7. The fluid parameter prediction method according to claim 1, characterized in that: Output the fluid parameters of the target site at different times during the full cardiac cycle, including: The fluid parameter prediction model predicts the flow field parameters corresponding to each point, and the flow field parameters include velocity components in three directions and pressure scalars. Based on the flow field parameters, the distribution of hemodynamic parameters of the target site at different times is calculated.

8. A fluid parameter prediction device, characterized in that, include: The data acquisition module is used to acquire medical imaging data and physiological information data of the object to be predicted. The medical imaging data is used to characterize the structural features of the target part of the object to be predicted, and the physiological information data is used to characterize the physiological state features of the object to be predicted. The parameter output module is used to input the medical imaging data and physiological information data into the pre-trained fluid parameter prediction model and output the fluid parameters of the target site at different times of the whole cardiac cycle. The fluid parameter prediction model is built based on a deep learning model and trained using a data-driven loss function with physical constraints.
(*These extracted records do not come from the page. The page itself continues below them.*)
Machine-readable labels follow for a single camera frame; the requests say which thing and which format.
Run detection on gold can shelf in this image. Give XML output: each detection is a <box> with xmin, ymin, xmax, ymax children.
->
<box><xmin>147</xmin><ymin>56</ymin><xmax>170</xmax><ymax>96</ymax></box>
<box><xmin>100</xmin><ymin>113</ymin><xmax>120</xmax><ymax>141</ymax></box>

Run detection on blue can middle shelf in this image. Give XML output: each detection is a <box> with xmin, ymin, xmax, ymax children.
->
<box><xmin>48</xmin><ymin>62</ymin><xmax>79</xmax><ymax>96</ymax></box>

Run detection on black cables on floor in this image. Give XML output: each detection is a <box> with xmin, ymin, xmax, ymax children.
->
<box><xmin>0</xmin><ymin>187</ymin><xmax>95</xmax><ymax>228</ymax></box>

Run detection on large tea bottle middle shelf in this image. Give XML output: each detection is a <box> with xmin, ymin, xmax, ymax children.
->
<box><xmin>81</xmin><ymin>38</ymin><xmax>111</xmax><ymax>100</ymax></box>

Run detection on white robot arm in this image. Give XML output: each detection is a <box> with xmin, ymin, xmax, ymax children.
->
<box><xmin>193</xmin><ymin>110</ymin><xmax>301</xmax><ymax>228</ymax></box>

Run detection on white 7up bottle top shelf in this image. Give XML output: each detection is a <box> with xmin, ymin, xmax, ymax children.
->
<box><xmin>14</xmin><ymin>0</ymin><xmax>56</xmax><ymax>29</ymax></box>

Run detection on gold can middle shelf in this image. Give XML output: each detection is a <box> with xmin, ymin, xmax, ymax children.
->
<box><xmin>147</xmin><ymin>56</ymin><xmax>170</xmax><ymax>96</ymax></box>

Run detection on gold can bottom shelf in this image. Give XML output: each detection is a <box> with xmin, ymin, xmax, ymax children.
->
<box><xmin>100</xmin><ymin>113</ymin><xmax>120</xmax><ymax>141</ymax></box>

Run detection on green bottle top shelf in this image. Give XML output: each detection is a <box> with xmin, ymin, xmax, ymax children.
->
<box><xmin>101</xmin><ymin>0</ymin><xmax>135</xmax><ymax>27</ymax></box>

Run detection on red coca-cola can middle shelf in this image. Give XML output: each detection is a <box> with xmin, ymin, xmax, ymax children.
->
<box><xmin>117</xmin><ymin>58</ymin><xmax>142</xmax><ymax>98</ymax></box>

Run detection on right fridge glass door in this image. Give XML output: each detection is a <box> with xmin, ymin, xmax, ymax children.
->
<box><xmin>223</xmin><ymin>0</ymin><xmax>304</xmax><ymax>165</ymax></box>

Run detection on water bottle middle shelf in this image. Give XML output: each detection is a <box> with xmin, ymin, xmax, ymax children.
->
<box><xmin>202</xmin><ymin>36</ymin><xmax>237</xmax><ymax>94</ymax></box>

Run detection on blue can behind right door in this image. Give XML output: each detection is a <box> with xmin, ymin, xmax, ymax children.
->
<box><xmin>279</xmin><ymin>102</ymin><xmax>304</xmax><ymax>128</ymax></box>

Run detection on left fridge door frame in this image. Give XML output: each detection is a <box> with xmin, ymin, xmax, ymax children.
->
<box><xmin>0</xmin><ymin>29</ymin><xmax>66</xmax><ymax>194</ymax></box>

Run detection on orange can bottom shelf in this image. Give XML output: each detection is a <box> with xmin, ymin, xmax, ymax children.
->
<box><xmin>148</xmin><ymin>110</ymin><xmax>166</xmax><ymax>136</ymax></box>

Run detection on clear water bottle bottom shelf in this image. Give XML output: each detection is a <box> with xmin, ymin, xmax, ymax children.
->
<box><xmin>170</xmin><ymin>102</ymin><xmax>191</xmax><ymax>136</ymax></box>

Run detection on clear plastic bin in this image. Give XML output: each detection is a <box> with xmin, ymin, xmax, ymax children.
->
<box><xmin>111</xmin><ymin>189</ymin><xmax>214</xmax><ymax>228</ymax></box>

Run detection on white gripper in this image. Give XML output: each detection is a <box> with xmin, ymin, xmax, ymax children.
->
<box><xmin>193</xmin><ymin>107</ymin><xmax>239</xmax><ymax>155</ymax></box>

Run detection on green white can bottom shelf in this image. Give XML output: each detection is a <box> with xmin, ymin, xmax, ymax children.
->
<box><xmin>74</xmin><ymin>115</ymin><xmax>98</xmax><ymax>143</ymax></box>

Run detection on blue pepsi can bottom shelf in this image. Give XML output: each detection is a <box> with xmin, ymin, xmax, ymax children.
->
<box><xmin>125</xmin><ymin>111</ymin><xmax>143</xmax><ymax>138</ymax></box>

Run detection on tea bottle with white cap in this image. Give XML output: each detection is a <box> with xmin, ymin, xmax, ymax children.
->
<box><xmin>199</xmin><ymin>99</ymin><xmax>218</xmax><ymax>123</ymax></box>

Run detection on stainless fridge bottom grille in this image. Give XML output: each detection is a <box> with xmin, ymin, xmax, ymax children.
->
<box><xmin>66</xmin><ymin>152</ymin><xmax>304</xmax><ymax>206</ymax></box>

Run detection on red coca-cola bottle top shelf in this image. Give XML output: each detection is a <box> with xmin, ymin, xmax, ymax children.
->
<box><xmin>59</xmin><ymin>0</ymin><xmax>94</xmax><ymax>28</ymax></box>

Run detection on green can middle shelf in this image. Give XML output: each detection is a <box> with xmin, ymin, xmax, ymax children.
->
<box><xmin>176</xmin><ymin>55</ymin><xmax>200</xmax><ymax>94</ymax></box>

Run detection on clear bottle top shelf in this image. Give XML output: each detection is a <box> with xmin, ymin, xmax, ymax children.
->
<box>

9. An electronic device, characterized in that, include: processor; as well as Memory for storing the executable instructions of the processor; The processor is configured to execute the fluid parameter prediction method according to any one of claims 1 to 7 by executing the executable instructions.

10. A computer-readable storage medium having a computer program stored thereon, characterized in that, When the computer program is executed by the processor, it implements the fluid parameter prediction method according to any one of claims 1 to 7.

11. A computer program product, comprising: A computer program or instruction, characterized in that, when executed by a processor, the computer program or instruction implements the fluid parameter prediction method according to any one of claims 1 to 7.